The Mad Boy Wonder



+* The Mad Boy Wonder*+

Nikola Tesla is the most forgotten father of modern technology since Melvin Swartz, father of the sleeper yo yo.    (Joke)

Tesla was born in what is now Croatia in 1856. He was a sickly child with a photographic memory and a fondness for poetry. He was a lonely boy who lived mostly in his own mind.

As a young man, he studied engineering at the Technical University of Austria, and later, philosophy in Prague.  

He became an electrical engineer, and a brilliant  inventor. Many of his electronic and other inventions  are  in common use today.

He invented rotating, magnetic, alternating current (electric motors) before immigrating to New York City in 1884.

When he arrived, he had four cents in his pocket, and calculations for a flying machine. He was ready to go to work.

He then sold his invention to George Westinghouse for operating expenses for his beloved research.

Next, he invented the Tesla Coil, to be used in radio technology. The Tesla Coil is still used in many electronic devices, such as radios and televisions.
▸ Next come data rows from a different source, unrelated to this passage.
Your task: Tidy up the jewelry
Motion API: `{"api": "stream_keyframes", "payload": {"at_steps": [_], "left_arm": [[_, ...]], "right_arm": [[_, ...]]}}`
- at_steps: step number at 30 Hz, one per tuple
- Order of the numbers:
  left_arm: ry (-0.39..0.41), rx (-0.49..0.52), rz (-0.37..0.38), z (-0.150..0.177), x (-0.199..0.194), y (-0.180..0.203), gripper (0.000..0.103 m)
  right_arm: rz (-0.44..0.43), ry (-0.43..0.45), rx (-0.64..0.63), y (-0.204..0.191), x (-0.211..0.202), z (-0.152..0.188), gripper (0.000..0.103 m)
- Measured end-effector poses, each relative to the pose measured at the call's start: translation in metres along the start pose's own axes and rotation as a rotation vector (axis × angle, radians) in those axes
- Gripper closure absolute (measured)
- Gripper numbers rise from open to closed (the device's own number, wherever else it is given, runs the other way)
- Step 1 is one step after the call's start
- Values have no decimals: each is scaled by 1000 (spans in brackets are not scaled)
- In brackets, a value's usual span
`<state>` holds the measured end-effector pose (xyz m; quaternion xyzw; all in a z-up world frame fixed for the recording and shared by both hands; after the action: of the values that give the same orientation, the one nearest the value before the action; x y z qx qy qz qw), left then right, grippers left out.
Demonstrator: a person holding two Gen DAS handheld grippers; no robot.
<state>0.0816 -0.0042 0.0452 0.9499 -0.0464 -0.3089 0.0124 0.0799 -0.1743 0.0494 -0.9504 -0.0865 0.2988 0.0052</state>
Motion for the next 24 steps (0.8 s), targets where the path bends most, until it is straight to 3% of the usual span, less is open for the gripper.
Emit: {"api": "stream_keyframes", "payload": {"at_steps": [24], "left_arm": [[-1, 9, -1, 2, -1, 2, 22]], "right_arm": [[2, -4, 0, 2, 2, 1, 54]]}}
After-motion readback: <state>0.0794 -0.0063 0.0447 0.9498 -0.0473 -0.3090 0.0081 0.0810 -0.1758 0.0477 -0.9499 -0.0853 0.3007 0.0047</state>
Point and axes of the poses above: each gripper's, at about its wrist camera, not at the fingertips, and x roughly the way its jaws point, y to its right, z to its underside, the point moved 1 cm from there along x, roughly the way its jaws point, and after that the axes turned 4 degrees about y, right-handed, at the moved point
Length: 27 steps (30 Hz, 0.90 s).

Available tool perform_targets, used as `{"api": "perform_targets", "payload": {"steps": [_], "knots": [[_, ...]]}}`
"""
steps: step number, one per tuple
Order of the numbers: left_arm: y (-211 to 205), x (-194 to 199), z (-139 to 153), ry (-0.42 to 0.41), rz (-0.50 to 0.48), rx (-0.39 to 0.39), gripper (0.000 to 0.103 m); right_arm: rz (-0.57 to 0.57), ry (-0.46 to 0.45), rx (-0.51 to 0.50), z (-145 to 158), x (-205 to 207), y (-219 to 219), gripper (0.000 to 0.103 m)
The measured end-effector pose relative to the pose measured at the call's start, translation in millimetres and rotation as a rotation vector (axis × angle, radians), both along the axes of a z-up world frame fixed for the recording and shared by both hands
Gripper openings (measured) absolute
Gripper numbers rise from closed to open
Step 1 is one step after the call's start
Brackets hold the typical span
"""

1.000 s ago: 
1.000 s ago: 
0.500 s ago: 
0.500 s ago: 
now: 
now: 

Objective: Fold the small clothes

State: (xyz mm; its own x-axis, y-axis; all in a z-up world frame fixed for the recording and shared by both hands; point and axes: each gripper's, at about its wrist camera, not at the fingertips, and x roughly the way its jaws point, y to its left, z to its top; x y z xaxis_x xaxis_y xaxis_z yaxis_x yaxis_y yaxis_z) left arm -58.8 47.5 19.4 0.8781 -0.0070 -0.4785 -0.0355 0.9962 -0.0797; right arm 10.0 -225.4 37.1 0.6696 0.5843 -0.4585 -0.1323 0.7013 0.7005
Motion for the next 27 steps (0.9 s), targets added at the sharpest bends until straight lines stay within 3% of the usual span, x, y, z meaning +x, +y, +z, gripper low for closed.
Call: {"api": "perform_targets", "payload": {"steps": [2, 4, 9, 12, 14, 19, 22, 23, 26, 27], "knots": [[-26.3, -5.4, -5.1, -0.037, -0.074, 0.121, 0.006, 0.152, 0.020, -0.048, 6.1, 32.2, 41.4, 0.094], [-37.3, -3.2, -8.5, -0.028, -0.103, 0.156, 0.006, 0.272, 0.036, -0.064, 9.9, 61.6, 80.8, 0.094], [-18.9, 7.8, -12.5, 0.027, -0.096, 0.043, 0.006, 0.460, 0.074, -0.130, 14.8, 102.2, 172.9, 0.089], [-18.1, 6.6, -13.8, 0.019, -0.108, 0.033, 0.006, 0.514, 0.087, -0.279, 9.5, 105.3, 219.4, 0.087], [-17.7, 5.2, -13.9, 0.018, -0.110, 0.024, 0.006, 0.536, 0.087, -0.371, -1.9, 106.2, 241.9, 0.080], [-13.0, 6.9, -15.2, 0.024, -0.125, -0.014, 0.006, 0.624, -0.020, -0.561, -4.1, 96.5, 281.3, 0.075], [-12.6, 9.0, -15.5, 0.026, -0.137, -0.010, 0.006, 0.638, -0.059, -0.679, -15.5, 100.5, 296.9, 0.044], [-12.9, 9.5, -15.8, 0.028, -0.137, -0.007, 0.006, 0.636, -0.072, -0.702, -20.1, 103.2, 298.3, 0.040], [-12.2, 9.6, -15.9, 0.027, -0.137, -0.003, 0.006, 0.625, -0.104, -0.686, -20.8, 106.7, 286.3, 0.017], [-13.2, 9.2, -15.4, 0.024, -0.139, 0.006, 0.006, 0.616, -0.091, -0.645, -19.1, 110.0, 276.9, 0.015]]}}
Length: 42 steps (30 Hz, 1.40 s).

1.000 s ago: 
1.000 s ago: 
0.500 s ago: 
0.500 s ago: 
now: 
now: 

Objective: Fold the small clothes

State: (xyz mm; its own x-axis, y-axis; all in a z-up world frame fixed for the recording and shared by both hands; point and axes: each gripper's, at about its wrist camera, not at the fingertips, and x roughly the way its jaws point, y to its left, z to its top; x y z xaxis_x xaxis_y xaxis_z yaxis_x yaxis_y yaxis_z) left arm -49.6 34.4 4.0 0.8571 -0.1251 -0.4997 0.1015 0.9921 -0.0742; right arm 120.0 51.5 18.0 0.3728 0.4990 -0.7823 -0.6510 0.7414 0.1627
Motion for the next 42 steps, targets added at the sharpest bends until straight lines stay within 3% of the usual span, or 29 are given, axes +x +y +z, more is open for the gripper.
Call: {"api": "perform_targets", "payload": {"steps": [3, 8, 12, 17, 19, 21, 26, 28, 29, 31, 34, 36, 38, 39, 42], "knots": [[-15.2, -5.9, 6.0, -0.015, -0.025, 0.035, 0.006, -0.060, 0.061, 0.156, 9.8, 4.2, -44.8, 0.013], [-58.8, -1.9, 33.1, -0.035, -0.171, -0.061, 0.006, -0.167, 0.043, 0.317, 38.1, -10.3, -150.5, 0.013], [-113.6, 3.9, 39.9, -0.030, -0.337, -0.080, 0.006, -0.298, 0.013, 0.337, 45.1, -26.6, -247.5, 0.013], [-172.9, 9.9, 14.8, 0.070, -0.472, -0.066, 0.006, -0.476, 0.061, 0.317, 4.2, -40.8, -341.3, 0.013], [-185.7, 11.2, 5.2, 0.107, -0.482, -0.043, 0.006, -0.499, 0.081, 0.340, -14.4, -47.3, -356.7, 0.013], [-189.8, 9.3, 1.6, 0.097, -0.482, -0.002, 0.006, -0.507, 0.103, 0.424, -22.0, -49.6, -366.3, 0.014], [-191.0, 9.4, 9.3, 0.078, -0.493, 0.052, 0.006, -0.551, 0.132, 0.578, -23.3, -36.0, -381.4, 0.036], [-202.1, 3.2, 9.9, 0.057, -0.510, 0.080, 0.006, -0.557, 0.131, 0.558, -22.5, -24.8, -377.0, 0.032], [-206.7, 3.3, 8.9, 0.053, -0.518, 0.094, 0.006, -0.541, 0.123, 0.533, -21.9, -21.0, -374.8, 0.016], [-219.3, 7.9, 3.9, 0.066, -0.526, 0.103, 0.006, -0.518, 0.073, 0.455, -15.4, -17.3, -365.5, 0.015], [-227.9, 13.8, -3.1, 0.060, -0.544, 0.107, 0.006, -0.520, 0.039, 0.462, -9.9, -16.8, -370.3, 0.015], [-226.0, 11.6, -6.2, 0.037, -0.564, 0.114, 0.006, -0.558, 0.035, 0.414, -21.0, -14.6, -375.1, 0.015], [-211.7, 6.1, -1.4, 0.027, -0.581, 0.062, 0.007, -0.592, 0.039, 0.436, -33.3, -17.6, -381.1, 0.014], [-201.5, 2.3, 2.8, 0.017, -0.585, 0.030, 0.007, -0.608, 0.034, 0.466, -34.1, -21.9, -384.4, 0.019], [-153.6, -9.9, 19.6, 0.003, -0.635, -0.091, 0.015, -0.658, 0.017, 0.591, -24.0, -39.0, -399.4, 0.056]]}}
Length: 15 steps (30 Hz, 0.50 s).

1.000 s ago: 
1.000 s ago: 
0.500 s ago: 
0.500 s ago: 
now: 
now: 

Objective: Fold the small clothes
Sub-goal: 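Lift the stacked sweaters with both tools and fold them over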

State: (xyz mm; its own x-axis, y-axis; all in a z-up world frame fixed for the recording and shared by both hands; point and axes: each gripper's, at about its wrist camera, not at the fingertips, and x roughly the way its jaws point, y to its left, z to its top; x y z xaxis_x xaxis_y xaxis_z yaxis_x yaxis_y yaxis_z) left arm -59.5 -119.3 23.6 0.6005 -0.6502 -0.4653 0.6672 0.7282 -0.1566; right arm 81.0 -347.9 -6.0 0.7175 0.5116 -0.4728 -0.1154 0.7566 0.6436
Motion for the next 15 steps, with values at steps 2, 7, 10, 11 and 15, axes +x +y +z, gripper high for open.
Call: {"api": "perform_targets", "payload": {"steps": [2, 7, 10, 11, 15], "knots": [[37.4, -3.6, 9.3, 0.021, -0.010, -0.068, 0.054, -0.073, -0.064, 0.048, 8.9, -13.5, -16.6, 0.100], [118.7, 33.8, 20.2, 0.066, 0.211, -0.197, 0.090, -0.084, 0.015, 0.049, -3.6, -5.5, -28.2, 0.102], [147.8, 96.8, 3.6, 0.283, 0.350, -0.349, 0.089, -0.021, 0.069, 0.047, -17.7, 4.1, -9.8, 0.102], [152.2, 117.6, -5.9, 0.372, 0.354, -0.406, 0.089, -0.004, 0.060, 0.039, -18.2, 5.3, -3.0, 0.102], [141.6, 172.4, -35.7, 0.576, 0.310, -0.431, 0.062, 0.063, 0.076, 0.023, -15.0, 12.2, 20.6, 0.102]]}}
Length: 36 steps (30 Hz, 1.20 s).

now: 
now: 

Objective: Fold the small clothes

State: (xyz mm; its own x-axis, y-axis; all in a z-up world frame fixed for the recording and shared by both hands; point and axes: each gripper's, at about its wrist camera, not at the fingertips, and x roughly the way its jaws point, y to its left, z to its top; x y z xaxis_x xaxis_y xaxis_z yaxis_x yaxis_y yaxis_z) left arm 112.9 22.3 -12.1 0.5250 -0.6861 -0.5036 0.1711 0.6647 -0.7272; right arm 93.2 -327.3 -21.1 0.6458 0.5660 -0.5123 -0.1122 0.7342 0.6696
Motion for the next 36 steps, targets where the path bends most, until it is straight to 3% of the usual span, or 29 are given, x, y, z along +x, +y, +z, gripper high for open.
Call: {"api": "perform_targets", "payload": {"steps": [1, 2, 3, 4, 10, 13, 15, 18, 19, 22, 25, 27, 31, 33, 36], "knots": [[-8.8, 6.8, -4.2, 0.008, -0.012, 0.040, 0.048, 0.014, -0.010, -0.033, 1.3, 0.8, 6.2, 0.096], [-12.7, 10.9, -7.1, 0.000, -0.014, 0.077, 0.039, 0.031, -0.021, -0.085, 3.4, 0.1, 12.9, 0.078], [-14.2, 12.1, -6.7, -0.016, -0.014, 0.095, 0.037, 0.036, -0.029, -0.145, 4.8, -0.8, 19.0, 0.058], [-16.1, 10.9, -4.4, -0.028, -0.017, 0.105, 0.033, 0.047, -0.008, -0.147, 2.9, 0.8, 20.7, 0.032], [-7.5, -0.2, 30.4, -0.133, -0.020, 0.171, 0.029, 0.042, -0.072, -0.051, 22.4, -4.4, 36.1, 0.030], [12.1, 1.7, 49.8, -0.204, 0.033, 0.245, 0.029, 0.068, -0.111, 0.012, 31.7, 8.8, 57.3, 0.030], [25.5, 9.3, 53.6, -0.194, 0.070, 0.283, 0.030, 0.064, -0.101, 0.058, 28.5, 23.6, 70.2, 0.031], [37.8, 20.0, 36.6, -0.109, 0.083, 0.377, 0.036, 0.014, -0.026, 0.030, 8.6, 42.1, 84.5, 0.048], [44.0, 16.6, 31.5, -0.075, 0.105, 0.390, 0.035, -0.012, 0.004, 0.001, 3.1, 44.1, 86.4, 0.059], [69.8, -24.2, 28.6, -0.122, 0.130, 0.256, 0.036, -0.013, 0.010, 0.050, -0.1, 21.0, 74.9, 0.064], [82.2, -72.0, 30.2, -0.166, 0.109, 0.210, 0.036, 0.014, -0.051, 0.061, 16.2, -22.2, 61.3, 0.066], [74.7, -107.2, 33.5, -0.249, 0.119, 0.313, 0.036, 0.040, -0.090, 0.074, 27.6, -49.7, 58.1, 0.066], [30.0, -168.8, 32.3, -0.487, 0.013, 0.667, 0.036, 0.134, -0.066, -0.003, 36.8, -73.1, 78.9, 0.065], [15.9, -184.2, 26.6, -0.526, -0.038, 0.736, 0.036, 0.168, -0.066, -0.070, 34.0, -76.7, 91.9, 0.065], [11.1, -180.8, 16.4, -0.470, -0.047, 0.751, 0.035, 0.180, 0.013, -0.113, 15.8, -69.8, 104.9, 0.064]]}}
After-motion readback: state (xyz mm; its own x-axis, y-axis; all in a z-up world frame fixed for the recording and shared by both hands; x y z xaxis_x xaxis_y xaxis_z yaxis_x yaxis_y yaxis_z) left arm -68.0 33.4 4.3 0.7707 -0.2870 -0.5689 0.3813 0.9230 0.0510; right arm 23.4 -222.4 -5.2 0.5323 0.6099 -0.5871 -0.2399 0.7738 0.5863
Always in need of funding, Nikola went to work for the notorious entrepreneur and successful inventor, Thomas Edison, for a promise of $50, 000 to work the many bugs out of Edison's  less-effient D/C electricity.

Tesla's alternating current was able to travel over long distances, as opposed to the inferior direct current power source Edison was invested in.

After Edison reneged on his offer, Tesla quit him and  opened-up his own research facility jn order to develop various forms of lighting.

His first invention he produced in his lab was the electric arc lamp.

In one demonstration of his genius, Tesla let electricity flow through his body  to power a light bulb he was holding.

Westinghouse used Tesla's A/C power to light-up the Colombian Exposition of Chicago in 1893.

The first hydro-eledctric generator was demonstrated at Niagara falls in 1898. The falls were lit in spectacular style.

For the moment, Tesla was the  man!

In  a later demonstration, Nikola  lit 200 lamps, 25 miles  away, by sending electricity though the air.

In still another mind -blowing demonstration, he created man-made lightning between two metal poles, 135 feet apart.

He claimed to have received signals from another planet, but that was never verified. He was a bit eccentric, so they say.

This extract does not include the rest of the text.